At Wimbledon and the U.S. Open, Djokovic lost finals after winning long, five-set semifinals. He had the tougher road than his opponents both times, but it’s no excuse. Winning a tournament isn’t about just winning one match; you need to win as efficiently as possible along the way to be at your best at the end. Djokovic had a great season, but it was also one defined by losses in his biggest matches.

—That doesn’t mean Djokovic went down without a fight here. The final game of this match was easily the most heart-stopping of the season, and I got nervous watching it again today. I can’t remember any game that veered so quickly from the heights of giddy anticipation, when Murray was up 40-0, to the depths of silent, sweaty-palm fear, when he went down break point.

It was hard to blame Murray. Djokovic showed again why he’s so tough when he’s basically given up on a match. Suddenly, everything worked for him—he cracked a backhand return winner, lasered a sharp-angle passing shot from his shoe-tops, and eased a half-volley across the net cord for another winner. I hadn’t realized that Murray very nearly hit a backhand long on one of Djokovic’s break points. Would Murray have won Wimbledon if that ball had landed out? It seems like a 50/50 proposition now.

We’ll never know, because his backhand was called in. From there, Murray came up with a forehand winner on the next shot, saved another break point with a big forehand and a volley, and managed to tune out the home fans, who had temporarily taken leave of their senses, and their manners, to cry out in the middle of rallies. The afternoon had all seemed a little too good to be true until that point, but Murray earned his Wimbledon in the last game.
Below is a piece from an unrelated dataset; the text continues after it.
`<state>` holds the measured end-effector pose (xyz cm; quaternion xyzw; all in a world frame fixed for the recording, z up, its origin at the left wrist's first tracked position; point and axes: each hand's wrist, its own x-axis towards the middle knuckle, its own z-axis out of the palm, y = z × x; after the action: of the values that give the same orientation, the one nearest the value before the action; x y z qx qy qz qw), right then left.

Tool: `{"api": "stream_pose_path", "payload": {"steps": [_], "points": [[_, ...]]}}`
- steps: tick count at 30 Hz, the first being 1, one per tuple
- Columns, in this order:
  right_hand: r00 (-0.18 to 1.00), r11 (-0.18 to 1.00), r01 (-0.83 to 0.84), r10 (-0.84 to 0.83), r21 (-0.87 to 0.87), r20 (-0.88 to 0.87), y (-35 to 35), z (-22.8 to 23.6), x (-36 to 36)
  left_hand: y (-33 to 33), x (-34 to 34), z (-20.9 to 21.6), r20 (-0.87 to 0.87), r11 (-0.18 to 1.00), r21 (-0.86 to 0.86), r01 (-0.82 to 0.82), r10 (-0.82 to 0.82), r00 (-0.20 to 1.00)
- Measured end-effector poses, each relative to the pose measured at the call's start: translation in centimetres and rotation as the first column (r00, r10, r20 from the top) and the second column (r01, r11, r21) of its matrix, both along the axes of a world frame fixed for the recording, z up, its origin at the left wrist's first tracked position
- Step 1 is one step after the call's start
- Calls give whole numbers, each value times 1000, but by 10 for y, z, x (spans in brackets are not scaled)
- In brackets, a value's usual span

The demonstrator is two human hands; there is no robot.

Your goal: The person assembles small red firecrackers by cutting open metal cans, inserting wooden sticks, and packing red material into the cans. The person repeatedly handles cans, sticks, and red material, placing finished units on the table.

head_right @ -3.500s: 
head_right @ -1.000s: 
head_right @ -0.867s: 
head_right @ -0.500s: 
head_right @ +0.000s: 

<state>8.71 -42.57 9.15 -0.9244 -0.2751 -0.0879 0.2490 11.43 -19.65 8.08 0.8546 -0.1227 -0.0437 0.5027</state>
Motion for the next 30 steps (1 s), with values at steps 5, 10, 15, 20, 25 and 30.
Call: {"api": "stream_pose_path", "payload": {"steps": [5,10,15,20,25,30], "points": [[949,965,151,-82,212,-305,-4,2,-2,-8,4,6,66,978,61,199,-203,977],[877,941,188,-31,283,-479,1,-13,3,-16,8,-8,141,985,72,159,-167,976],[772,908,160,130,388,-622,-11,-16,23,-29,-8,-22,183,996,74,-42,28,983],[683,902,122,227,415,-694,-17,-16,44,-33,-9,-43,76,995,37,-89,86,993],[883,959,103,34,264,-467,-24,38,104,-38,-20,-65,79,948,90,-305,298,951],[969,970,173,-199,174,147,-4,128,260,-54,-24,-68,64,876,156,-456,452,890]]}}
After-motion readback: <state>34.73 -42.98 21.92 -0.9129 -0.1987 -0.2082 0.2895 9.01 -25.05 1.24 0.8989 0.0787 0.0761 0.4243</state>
—Then he threw his hat down, looked up to the press section, and pumped his fists like a crazy man. I know he did this because (1) he happened to be facing in that direction, and (2) he has said he has trouble controlling his emotions when he looks at his family and friends in the crowd. But this was still my favorite moment of the 2013 season, because it was something different, a completely unexpected way for a Grand Slam winner to react these days. Instead of locking eyes and sharing tears with his team in the players’ box, Murray first saluted two different groups that he said had supported him through the rough moments there: The British media, and the fans. You don’t see it in this clip, but Murray high-fived the spectators sitting in the front row in that corner of the court. As he said in his victory speech, he won Wimbledon for everyone there, and he "hoped [we] enjoyed it." It was his sense of obligation, to do his best to end the curse of Fred Perry, that got him to that summit.

In chasing that moment, Murray, in the face of longstanding criticism over his "passive" playing style, stuck with his methodical, long-term plan for improvement. As he said after this match, he took his share of tough losses, but he remained committed to getting better bit by bit, year by year, and trusting that at some point it would be enough. Murray walked his own road to win Wimbledon, and it was fitting that he celebrated it in his own way.